The final effluent is then sterilized to create a safe discharge, within the appropriate discharge specifications.  We offer a guarantee that the discharge is within specifications as requested.  This achieved by the use of the unique ACN disinfection product which is registered under the act 36 of 1947 registration number L4846.  This product is environmentally friendly and not harmful to humans, animals and plant or bird life.



Because the flow through the plant is by gravity, and self-controlling it runs with no high level management nor intensive operator inputs required.  At most it needs checking to see that the different electric components are running and that there is an adequate supply of re-agents (bacteria and sterilizing agent) available.



The department of Water Affairs has different specifications set out for the final discharge to be acceptable.  This is determined how and where the effluent is to be discharged.  Again the adaptability of our design allows for the required degree of purification to be met on a continual basis.

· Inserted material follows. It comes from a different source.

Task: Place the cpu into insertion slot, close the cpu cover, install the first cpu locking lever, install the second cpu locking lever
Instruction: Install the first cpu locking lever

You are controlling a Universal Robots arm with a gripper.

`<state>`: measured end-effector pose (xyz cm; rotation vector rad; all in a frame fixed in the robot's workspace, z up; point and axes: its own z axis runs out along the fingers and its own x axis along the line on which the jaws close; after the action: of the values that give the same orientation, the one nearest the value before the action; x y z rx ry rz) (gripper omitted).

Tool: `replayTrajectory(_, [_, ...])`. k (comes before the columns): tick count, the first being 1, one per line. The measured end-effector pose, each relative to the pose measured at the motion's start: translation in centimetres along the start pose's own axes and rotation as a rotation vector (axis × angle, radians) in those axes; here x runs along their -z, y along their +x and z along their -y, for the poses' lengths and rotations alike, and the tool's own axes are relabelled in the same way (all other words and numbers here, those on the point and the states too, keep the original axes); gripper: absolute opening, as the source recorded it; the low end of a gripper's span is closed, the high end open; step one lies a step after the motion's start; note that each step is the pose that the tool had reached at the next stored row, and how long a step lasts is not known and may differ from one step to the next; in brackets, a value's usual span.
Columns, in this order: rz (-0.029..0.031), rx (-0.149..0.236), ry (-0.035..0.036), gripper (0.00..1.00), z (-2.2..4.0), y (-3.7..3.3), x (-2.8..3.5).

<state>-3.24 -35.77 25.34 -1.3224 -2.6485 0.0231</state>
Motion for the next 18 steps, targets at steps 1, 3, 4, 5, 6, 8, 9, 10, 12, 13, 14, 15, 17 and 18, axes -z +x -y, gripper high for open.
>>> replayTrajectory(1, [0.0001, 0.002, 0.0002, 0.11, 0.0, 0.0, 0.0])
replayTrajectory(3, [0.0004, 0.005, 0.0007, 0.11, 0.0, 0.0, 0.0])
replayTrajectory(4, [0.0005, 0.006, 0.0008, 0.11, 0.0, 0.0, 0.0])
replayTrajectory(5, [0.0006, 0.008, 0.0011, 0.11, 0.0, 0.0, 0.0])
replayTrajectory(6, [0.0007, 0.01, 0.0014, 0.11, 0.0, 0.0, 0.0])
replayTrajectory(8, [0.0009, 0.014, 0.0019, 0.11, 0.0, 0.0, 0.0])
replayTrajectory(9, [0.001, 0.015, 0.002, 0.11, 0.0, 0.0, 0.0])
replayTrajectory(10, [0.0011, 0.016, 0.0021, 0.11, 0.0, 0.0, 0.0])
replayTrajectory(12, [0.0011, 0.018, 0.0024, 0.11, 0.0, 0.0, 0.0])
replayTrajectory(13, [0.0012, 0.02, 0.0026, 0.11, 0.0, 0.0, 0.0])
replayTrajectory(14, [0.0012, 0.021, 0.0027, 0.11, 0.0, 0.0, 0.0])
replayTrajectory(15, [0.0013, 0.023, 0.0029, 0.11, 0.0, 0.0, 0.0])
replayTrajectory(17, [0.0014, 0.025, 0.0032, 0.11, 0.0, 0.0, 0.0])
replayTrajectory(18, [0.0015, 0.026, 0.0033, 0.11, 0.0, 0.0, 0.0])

The main advantages of our package sewage plant are therefore:

  • High efficiency results in smaller and less expensive plants, saving on area as well as capital costs.
  • The mode of operation allows for underground placement, plants do therefore not spoil the view.  The area above the plant roof can be used as parking area, recreational area etc.
  • Maintenance is un-complicated; no high level controls are needed.
  • No off-odours are generated.
  • Plants are modular, can be enlarged as the need increases; phased CAPEX spending.


Typically these plants erected where:

  • The access to municipal lines are either non-existent
  • Prohibitively expensive due to distances
  • Municipal plants are already overloaded
  • These would include game lodges, holiday resorts, golf estates, mines and other rural applications, temporary facilities such as road working or dam building camps and arid areas where water reclaiming is essential etc.


1  =  Solids separation chamber

2  =  Primary anaerobic digestion chamber

3  =  Secondary anaerobic digestion chamber

4  =  Oxidation chamber

5  =  Fianl settling (RAS) chamber

6  =  Sterilisation chamber

7  =  Screen for solids discharge

8  =  Return activated sludge

9  =  Bacteria dosing

10 = Aeration

11 = Final water and sterilisation dosing


  • SAM-RAS Principle
  • Self-controlled gravity flow
  • Small footprint (forced aeration)
  • Underground
  • Low service required (few moving parts)
  • Low management required (simple process)
  • Almost odourless
  • Modular
  • Adaptable


The sewage plant has been constructed with a dividing wall separating the plant down the centre.  This construction allows for maintenance without disrupting the flow through te plant.  Once the maintenance is complete, the plant is returned to full production.